Give back an exact copy of the lines in the records below, from the line that has "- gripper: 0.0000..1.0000" through the line that has "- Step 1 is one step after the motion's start", and nothing besides.
*** INPUT ***
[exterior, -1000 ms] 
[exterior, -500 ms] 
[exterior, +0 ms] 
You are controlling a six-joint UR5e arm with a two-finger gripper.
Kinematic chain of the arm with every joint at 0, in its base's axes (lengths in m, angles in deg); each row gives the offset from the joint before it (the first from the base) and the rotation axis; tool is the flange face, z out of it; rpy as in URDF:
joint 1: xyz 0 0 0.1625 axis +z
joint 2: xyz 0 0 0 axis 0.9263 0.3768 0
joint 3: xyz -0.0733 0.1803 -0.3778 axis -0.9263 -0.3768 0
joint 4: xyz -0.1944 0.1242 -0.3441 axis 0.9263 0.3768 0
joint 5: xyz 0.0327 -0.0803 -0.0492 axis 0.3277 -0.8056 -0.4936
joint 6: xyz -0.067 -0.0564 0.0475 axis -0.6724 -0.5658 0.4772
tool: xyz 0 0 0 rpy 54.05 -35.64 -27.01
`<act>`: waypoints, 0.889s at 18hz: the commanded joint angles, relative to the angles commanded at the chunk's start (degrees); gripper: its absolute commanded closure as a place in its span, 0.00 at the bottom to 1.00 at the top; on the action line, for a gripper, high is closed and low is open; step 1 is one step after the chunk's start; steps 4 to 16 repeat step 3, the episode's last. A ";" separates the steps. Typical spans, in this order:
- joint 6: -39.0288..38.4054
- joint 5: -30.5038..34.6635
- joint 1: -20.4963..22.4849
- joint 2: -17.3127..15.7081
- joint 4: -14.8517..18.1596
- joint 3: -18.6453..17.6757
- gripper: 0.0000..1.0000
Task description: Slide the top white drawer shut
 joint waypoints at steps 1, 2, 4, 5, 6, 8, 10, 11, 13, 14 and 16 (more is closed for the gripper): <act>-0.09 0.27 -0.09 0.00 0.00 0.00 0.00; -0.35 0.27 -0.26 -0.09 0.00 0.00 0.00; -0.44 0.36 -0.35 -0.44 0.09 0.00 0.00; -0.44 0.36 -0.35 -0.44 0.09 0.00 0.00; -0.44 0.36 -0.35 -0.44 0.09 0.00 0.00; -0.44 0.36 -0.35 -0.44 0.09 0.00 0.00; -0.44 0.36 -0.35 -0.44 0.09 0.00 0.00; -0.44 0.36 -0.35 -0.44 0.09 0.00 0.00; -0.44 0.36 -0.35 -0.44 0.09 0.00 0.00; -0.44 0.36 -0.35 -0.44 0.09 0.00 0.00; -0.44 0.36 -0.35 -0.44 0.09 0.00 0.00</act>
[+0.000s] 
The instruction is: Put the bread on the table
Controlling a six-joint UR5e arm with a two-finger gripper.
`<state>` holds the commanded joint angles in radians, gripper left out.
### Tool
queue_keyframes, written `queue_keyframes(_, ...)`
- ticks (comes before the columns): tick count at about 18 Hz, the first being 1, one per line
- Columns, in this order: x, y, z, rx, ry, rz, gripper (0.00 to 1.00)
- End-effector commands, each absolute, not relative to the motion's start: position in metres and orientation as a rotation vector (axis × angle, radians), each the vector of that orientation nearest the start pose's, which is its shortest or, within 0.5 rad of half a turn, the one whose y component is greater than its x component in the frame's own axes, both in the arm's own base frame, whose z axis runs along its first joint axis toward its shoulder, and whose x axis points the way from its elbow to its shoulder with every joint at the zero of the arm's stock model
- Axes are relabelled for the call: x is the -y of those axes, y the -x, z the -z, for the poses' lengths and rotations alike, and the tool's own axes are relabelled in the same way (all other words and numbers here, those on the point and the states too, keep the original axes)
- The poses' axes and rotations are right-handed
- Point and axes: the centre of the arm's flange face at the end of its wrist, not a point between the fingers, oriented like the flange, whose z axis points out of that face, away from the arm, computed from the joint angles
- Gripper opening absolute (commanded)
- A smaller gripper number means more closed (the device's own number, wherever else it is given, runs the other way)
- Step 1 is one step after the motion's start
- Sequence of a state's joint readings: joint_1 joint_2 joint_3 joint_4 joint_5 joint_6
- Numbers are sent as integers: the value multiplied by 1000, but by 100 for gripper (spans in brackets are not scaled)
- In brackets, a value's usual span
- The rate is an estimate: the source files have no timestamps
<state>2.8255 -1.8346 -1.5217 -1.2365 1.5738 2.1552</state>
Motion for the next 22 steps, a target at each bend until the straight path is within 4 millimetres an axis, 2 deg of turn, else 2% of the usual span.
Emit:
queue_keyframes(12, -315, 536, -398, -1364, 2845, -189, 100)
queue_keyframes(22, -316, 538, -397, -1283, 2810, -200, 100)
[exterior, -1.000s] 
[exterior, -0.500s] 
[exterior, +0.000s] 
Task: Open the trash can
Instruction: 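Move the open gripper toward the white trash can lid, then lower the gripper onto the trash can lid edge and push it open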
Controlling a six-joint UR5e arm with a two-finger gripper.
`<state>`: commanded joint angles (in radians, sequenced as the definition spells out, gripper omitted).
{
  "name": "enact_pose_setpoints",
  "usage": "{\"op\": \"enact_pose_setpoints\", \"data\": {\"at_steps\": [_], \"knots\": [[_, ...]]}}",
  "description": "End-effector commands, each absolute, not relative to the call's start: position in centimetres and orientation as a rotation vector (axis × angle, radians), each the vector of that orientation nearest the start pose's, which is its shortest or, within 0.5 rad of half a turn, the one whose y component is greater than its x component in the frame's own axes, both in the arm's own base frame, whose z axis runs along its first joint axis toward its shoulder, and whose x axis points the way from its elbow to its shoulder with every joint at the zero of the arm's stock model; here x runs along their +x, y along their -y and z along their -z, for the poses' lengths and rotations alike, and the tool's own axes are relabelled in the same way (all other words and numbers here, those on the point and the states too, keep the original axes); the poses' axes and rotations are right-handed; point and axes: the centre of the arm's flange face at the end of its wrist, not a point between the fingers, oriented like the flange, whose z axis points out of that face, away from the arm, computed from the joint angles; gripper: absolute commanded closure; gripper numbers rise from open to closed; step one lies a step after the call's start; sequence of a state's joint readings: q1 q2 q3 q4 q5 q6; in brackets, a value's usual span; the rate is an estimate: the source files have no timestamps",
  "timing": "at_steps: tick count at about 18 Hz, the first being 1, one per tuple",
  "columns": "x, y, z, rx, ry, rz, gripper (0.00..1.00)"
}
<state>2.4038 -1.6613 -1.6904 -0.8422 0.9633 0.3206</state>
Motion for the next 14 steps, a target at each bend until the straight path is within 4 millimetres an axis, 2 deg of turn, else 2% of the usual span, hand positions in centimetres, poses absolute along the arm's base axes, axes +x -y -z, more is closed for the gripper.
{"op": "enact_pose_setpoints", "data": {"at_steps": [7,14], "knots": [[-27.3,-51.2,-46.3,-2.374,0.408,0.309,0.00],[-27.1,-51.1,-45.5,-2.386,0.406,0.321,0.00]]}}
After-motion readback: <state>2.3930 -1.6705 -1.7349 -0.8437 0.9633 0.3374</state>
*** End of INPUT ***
SOLUTION FOR THIS PROBLEM:
- gripper: 0.0000..1.0000
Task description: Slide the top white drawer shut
 joint waypoints at steps 1, 2, 4, 5, 6, 8, 10, 11, 13, 14 and 16 (more is closed for the gripper): <act>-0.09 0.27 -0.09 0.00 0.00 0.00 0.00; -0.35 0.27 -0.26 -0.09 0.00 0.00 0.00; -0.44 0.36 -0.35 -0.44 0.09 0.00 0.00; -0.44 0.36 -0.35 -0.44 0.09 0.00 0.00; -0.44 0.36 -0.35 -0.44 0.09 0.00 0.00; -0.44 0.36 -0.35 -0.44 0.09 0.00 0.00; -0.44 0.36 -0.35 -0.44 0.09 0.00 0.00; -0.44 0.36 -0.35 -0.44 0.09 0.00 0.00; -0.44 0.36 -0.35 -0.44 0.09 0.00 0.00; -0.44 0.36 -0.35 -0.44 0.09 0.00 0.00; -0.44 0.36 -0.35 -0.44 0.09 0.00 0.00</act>
[+0.000s] 
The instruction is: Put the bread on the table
Controlling a six-joint UR5e arm with a two-finger gripper.
`<state>` holds the commanded joint angles in radians, gripper left out.
### Tool
queue_keyframes, written `queue_keyframes(_, ...)`
- ticks (comes before the columns): tick count at about 18 Hz, the first being 1, one per line
- Columns, in this order: x, y, z, rx, ry, rz, gripper (0.00 to 1.00)
- End-effector commands, each absolute, not relative to the motion's start: position in metres and orientation as a rotation vector (axis × angle, radians), each the vector of that orientation nearest the start pose's, which is its shortest or, within 0.5 rad of half a turn, the one whose y component is greater than its x component in the frame's own axes, both in the arm's own base frame, whose z axis runs along its first joint axis toward its shoulder, and whose x axis points the way from its elbow to its shoulder with every joint at the zero of the arm's stock model
- Axes are relabelled for the call: x is the -y of those axes, y the -x, z the -z, for the poses' lengths and rotations alike, and the tool's own axes are relabelled in the same way (all other words and numbers here, those on the point and the states too, keep the original axes)
- The poses' axes and rotations are right-handed
- Point and axes: the centre of the arm's flange face at the end of its wrist, not a point between the fingers, oriented like the flange, whose z axis points out of that face, away from the arm, computed from the joint angles
- Gripper opening absolute (commanded)
- A smaller gripper number means more closed (the device's own number, wherever else it is given, runs the other way)
- Step 1 is one step after the motion's start

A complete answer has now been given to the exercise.